I used to think security was someone else's job. The "security team" would handle it, right? Then I deployed a side project to a VPS and watched the authentication logs fill up with brute force attempts within the first hour. That was my wake-up call.

Here are the security basics I wish someone had hammered into me on day one.

SSH Keys, Not Passwords

If you're still logging into servers with a password, stop. Right now. SSH key authentication is more secure and more convenient. Generate a key pair with ssh-keygen -t ed25519, copy the public key to your server, then disable password authentication entirely in /etc/ssh/sshd_config.

Set PasswordAuthentication no and PermitRootLogin no. Restart the SSH service. That single change eliminates an entire class of brute force attacks. I also change the default SSH port from 22 to something else. It's not real security (security through obscurity never is), but it cuts down on automated scanning noise dramatically.

While you're at it, use ssh-agent so you don't have to type your key passphrase every time. And yes, put a passphrase on your key. An unencrypted private key on your laptop is a disaster waiting to happen if that machine gets compromised.

Firewall Basics

Every server you deploy should have a firewall configured before anything else. On Ubuntu, ufw makes this dead simple:

ufw default deny incoming
ufw default allow outgoing
ufw allow ssh
ufw allow 80/tcp
ufw allow 443/tcp
ufw enable

That's it. Five commands. You've just blocked every port except SSH, HTTP, and HTTPS. I'm amazed how many tutorials skip this step entirely. I've seen production servers with every port wide open because nobody bothered to set up a firewall.

If you're running a database, it should never be exposed to the public internet. Bind it to localhost or a private network interface. If you need remote access to your database, tunnel through SSH. There is no good reason to have PostgreSQL listening on 0.0.0.0 on a public server.

Secrets Management

Hardcoded secrets in source code are probably the most common security mistake I see, and the OWASP Foundation consistently ranks it among the top risks for web applications. API keys, database passwords, JWT secrets, all just sitting in config files that get committed to Git. I've done it myself early in my career. It's embarrassing but it's incredibly common.

The bare minimum: use environment variables. Your app reads DATABASE_URL from the environment, not from a config file. Use a .env file locally and add it to .gitignore immediately. I mean immediately. Before you write any code. Before you do anything else.

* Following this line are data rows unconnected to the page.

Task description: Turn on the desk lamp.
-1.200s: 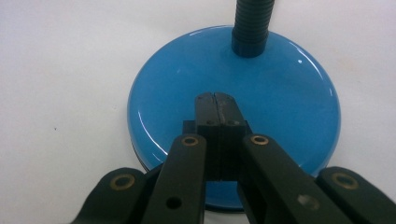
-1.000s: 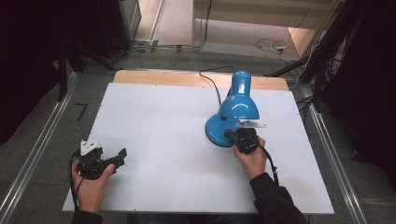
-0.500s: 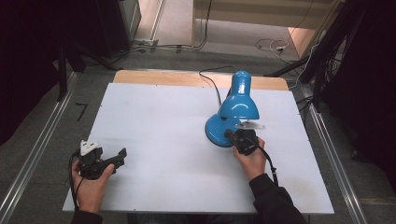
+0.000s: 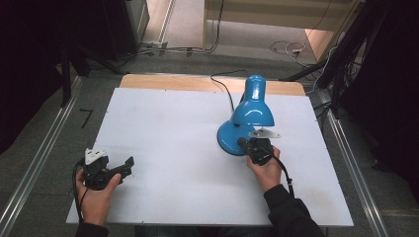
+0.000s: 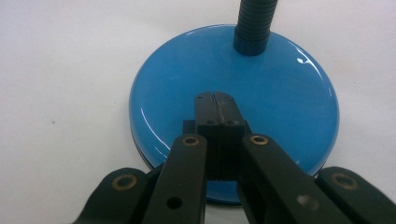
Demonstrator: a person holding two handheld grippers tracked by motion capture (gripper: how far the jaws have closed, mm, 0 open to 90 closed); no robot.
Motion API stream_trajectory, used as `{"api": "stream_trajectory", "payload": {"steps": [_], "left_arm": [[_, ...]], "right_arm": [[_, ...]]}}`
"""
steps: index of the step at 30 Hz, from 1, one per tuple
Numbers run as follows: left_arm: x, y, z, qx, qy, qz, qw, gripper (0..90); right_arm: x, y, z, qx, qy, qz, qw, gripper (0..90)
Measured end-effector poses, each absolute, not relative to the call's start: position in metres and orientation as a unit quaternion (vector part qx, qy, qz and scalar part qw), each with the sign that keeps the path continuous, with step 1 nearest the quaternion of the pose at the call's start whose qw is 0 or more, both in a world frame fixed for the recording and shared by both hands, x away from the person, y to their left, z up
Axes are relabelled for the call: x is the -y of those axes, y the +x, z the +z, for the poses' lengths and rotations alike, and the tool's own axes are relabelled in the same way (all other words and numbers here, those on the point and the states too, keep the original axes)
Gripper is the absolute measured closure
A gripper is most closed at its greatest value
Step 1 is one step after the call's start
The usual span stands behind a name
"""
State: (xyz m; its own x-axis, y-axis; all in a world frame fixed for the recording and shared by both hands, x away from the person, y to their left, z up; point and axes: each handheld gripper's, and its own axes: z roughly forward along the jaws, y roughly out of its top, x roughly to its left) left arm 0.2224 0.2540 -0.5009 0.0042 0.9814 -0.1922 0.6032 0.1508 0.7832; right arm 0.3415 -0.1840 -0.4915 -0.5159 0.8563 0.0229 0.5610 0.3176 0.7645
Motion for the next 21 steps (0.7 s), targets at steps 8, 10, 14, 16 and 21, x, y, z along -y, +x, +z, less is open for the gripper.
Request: {"api": "stream_trajectory", "payload": {"steps": [8,10,14,16,21], "left_arm": [[-0.2545,0.2221,-0.5008,-0.659,0.601,0.253,0.375,12.1],[-0.2546,0.2220,-0.5007,-0.659,0.601,0.253,0.375,12.1],[-0.2538,0.2221,-0.5006,-0.659,0.601,0.253,0.376,12.1],[-0.2538,0.2222,-0.5007,-0.659,0.601,0.253,0.375,12.1],[-0.2549,0.2222,-0.5008,-0.659,0.601,0.253,0.375,12.1]], "right_arm": [[0.1833,0.3399,-0.4930,-0.787,0.444,0.376,0.206,88.3],[0.1835,0.3403,-0.4928,-0.787,0.444,0.376,0.204,88.3],[0.1837,0.3405,-0.4928,-0.787,0.444,0.377,0.204,88.3],[0.1841,0.3410,-0.4925,-0.787,0.445,0.377,0.201,88.3],[0.1854,0.3416,-0.4915,-0.785,0.448,0.380,0.198,88.3]]}}
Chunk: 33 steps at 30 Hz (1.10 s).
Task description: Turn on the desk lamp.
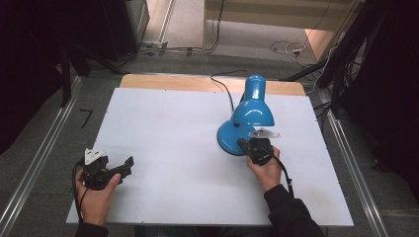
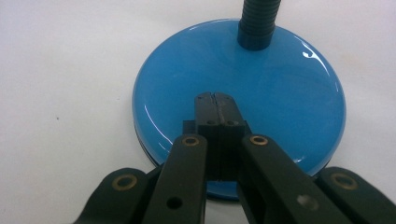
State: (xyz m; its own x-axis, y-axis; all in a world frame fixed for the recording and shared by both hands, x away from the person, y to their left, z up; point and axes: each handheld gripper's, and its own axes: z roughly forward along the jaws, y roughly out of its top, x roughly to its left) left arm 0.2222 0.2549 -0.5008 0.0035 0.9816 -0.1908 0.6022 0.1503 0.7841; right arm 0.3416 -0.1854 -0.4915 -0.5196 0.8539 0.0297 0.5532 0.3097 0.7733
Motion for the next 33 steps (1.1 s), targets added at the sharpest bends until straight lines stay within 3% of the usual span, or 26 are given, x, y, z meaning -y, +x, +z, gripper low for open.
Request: {"api": "stream_trajectory", "payload": {"steps": [28,33], "left_arm": [[-0.2548,0.2220,-0.5006,-0.658,0.601,0.253,0.375,12.1],[-0.2554,0.2222,-0.5009,-0.659,0.600,0.253,0.376,12.1]], "right_arm": [[0.1846,0.3432,-0.4929,-0.783,0.450,0.380,0.200,88.3],[0.1852,0.3429,-0.4919,-0.776,0.450,0.397,0.193,78.9]]}}
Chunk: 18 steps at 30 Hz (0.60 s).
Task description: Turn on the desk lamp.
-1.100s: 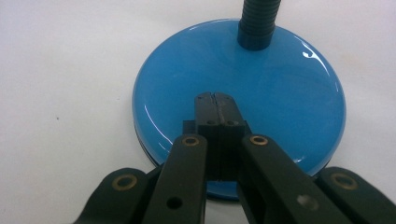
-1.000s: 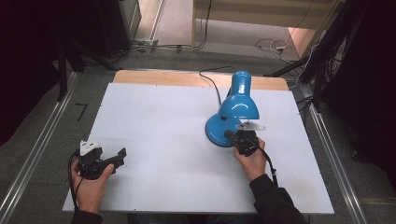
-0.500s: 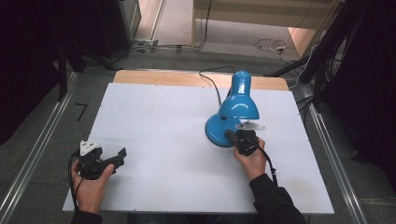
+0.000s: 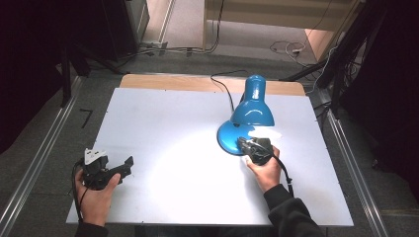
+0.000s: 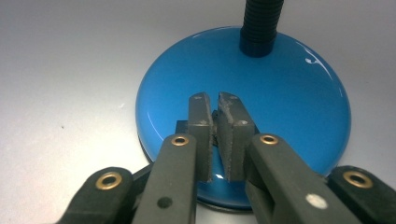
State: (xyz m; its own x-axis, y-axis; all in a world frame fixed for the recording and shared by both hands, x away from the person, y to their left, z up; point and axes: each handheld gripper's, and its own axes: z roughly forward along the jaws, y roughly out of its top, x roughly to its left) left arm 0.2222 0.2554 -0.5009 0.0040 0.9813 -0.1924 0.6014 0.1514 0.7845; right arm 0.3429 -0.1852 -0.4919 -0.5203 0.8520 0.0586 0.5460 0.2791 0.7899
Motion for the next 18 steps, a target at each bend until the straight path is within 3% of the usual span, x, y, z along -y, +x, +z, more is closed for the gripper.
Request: {"api": "stream_trajectory", "payload": {"steps": [4,9,18], "left_arm": [[-0.255,0.222,-0.501,-0.659,0.600,0.253,0.377,12.1],[-0.255,0.222,-0.501,-0.659,0.601,0.253,0.375,12.1],[-0.255,0.222,-0.501,-0.659,0.601,0.253,0.375,12.1]], "right_arm": [[0.187,0.342,-0.489,-0.772,0.453,0.405,0.187,70.7],[0.194,0.341,-0.484,-0.761,0.467,0.416,0.172,54.4],[0.206,0.340,-0.481,-0.766,0.465,0.410,0.171,38.6]]}}
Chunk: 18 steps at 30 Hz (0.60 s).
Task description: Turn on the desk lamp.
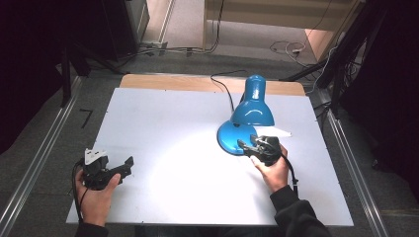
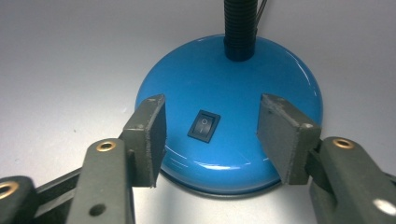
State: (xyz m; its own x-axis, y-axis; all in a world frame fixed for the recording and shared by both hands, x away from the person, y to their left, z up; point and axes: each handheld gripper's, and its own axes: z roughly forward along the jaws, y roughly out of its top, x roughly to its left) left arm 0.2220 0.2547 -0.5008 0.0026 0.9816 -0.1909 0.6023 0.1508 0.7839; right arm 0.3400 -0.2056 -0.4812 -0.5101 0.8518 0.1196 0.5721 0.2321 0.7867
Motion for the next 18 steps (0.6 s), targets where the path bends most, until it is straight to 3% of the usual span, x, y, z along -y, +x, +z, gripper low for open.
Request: {"api": "stream_trajectory", "payload": {"steps": [10,18], "left_arm": [[-0.254,0.222,-0.501,-0.659,0.601,0.253,0.375,12.1],[-0.254,0.222,-0.501,-0.660,0.601,0.252,0.374,12.1]], "right_arm": [[0.222,0.335,-0.481,-0.763,0.472,0.403,0.177,29.1],[0.232,0.332,-0.480,-0.763,0.474,0.398,0.186,27.9]]}}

For production, use your platform's secret management. AWS has Secrets Manager and Parameter Store. Vercel and Railway have built-in env var management. If you're on a VPS, at minimum put secrets in a file outside the repo directory that gets sourced by your process manager.

One thing that caught me off guard: Git remembers everything. If you accidentally commit a secret and then remove it in the next commit, it's still in the Git history. You need to use git filter-branch or BFG Repo Cleaner to actually purge it. And if you pushed to a public repo, assume the secret is compromised and rotate it immediately.

Keep Things Updated

I know this sounds obvious, but I regularly see servers running packages that are months or years out of date. Set up unattended security updates on Ubuntu with unattended-upgrades. It takes two minutes to configure and it automatically applies security patches.

For your application dependencies, use tools like npm audit, pip audit, or Dependabot. GitHub's built-in security alerts are actually quite good. Don't ignore them. I used to dismiss those yellow warning banners as noise. Then I actually looked at what vulnerabilities they were flagging and realized some were genuinely critical.

HTTPS Everywhere

There's no excuse for serving anything over plain HTTP in 2022. Let's Encrypt is free and Certbot makes setup automatic. If you're behind Cloudflare or a similar CDN, they handle TLS termination for you. Either way, your users should never see a browser security warning.

Force HTTPS redirects. Set HSTS headers. Use secure cookie flags. These are small configuration changes that meaningfully improve security.

The Mindset Shift

The biggest change for me wasn't any specific tool or technique. It was starting to think adversarially about my own code. Every input is potentially malicious. Every endpoint is a potential attack surface. Every dependency is a potential supply chain risk. I went deeper on web application vulnerabilities in my practical guide to the OWASP Top 10.

You don't need to become a security expert. But you need to know the basics well enough that you're not the easy target. Attackers go for the low-hanging fruit. Don't be the low-hanging fruit.